After newspapers had refused to run the society’s provocative ads directed against tobacco producer Swedish Match (“Help the children in Eastern Europe to start smoking. Buy shares in Swedish Match.”), the society switched to a different, though no less forthright approach. Using designs of actual cigarette packs as a starting point, an advertising agency devised a range of mock cigarette advertisements, each using a subtle variation of the brand name, sometimes with a witty strapline (figures).

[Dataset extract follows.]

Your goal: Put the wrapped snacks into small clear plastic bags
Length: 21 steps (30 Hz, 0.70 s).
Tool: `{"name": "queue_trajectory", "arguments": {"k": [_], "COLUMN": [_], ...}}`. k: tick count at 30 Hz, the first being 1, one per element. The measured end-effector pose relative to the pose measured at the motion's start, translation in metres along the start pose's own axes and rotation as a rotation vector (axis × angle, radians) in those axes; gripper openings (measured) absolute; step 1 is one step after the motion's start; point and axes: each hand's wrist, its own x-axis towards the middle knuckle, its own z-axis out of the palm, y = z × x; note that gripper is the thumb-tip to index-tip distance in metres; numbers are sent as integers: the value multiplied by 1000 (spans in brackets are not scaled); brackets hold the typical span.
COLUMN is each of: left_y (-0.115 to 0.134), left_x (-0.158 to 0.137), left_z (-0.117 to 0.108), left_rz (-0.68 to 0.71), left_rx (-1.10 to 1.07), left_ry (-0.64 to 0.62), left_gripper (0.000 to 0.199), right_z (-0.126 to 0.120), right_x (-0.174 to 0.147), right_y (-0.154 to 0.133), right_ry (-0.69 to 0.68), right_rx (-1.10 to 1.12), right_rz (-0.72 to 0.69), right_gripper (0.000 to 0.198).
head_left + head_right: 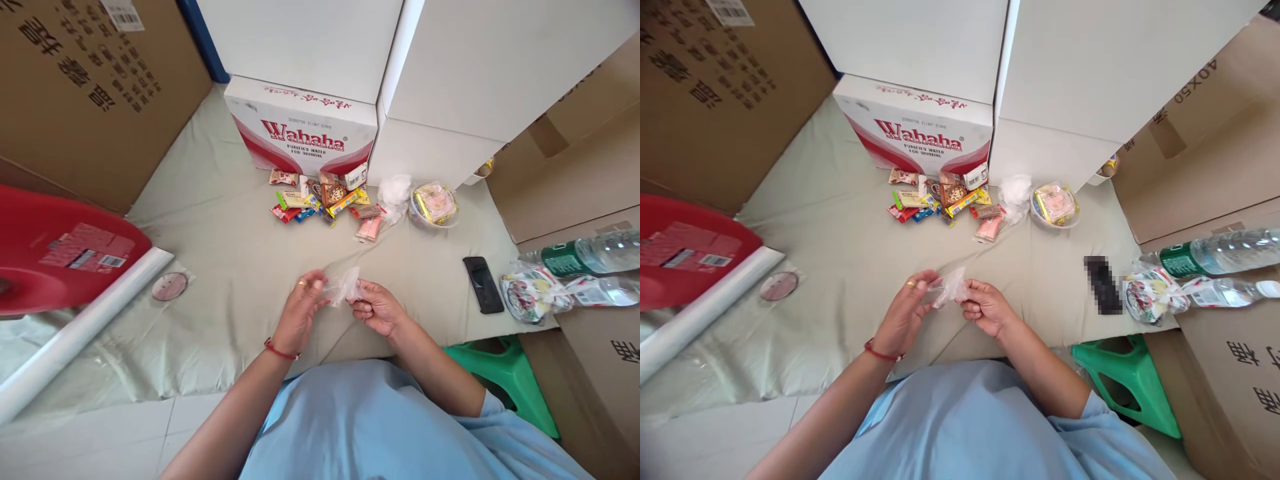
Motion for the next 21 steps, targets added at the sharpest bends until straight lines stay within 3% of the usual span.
{"name": "queue_trajectory", "arguments": {"k": [3, 7, 11, 16, 18, 21], "left_y": [0, 3, 9, 7, 6, 5], "left_x": [3, 6, 6, 0, -3, -5], "left_z": [-2, -7, -6, -1, -1, -3], "left_rz": [63, 14, 11, 67, 70, 59], "left_rx": [58, -103, -201, -195, -207, -256], "left_ry": [-33, 92, 78, 49, 37, 87], "left_gripper": [36, 42, 45, 44, 42, 44], "right_z": [-5, -18, -24, -23, -27, -33], "right_x": [-4, -4, -7, -10, -6, -3], "right_y": [-6, -15, -21, -18, -17, -17], "right_ry": [-2, 80, 155, 138, 228, 530], "right_rx": [-25, 31, 56, -189, -334, -493], "right_rz": [15, -84, -184, -294, -356, -579], "right_gripper": [35, 33, 35, 52, 50, 45]}}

Marlboro became Mardröm, for example, the Swedish word for nightmare, and the strapline means: “Time to wake up.” TheCancer brand says: “It starts with a dark spot on an X-ray screen”, while the Dumhet (meaning stupidity) brand promises: “I can quit whenever I like.” The postcards were distributed in the foyers of cinemas, and were thus highly effective at reaching young people, who form a large segment of the cinema-going public.
Many cinemas and also restaurants in Sweden have dispensers holding stocks of 10 postcards, which may be taken free of charge by customers. The cancer society bought space for five cards, which were the most popular cards of the 10 on offer in May: the entire print run of 100 000 were taken, a large total for a small country. By contrast, some of the five cards for which other advertisers had bought space remained unclaimed at the end of the month. The tobacco industry is thought to be incensed at the campaign, but unlikely to try to take action, as it is doubtful that a Swedish court would rule against a charity that was not using the altered images to sell a rival product, and the publicity would be devastating.